Mixed metaphors are usually speech mistakes by people, and are very amusing. Here are a few examples.Is there a single word for denoting mixed metaphors?
2 Answers
I had to go to the reverse dictionary for this one.
From what I understand, a mixed metaphor is an example of a catachresis, but not all catachreses are mixed metaphors. Wikipedia says that "Catachresis is 'misapplication of a word, especially in a mixed metaphor' according to the Penguin Dictionary of Literary Terms and Literary Theory."
Here's Merriam-Webster's definition of the word:
- use of the wrong word for the context
- use of a forced and especially paradoxical figure of speech (as blind mouths)
A very good term for this when done deliberately is metalepsis. The OED defines metalepsis as "the rhetorical figure consisting in the metonymical substitution of one word for another which is itself a metonym"; or, more generally, "any metaphorical usage resulting from a series or succession of figurative substitutions." An interesting extended discussion with examples is available here.

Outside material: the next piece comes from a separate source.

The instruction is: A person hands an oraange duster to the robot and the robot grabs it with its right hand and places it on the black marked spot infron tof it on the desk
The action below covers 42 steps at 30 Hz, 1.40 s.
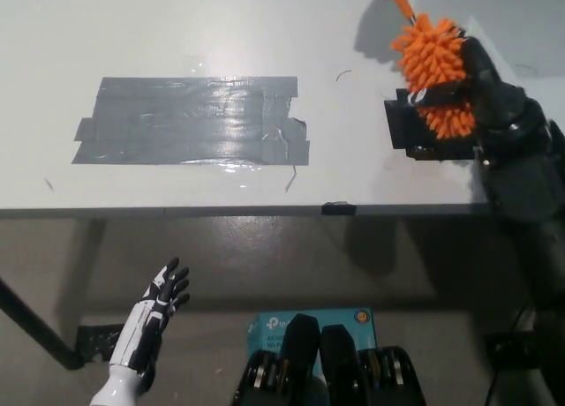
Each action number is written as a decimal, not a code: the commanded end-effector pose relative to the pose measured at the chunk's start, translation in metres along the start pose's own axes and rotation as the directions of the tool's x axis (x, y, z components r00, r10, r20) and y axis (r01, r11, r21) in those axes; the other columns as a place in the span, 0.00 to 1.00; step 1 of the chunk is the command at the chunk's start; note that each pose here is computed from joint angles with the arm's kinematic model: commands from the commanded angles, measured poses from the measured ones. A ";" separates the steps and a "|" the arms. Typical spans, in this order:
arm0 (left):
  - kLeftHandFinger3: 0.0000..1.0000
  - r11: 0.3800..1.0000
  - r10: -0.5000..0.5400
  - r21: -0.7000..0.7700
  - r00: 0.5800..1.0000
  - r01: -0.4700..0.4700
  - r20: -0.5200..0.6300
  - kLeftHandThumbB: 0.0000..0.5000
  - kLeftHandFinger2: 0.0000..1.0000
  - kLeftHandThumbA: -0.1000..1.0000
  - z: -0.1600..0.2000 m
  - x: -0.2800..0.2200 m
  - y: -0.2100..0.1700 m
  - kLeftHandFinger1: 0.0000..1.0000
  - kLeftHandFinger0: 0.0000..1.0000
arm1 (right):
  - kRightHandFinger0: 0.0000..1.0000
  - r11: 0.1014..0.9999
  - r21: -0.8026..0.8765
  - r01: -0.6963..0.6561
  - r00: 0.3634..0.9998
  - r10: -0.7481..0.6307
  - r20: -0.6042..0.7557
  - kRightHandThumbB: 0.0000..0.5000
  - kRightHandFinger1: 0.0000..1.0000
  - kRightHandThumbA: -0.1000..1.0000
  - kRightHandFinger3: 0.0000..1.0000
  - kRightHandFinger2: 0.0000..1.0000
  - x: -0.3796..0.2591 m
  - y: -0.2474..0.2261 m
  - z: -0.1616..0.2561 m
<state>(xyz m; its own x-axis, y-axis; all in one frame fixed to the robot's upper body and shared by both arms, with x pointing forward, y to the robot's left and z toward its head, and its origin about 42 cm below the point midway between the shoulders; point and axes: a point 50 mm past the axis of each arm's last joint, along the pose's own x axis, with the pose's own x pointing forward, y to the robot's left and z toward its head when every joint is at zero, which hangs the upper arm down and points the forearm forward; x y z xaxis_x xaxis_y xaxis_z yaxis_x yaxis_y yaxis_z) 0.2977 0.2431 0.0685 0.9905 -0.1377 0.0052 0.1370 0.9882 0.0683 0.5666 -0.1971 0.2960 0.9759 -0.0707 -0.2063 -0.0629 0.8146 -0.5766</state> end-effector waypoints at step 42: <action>1.00 0.998 -0.014 0.065 0.996 0.008 0.092 0.24 1.00 0.88 0.023 0.014 0.005 1.00 1.00 | 0.02 0.968 -0.115 0.221 0.962 -0.197 0.189 0.40 0.47 0.00 0.89 0.80 -0.014 -0.026 0.013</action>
<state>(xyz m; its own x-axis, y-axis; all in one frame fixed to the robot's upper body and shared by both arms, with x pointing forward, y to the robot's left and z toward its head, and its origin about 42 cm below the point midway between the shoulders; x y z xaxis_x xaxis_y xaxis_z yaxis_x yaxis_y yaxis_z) 0.3091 0.2418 0.0808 0.9877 -0.1497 0.0443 0.1447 0.9843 0.1007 0.5557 -0.1955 0.3032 0.9959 -0.0899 0.0100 0.0710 0.7093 -0.7013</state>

@Tragicomic is right that most of the examples on the page you linked seem to involve some aspect of catachresis or other (likely non-deliberate) rhetorical false stepping. In this vein, I would like to also draw your attention to the concept anacoloutha, meaning "[use of] a non-reciprocal synonym"; "a word of meaning similar to a word but that cannot substitute for that word in all uses" (source). This, I believe, is the essential trope underlying the inadvertent mixed metaphors cited by your page.
Whorf's discussion of the ideology of reference and "dialogic processes" gets at the same idea (usually in more general terms, but he offers some very specific examples which are indeed akin to your "mixed metaphors").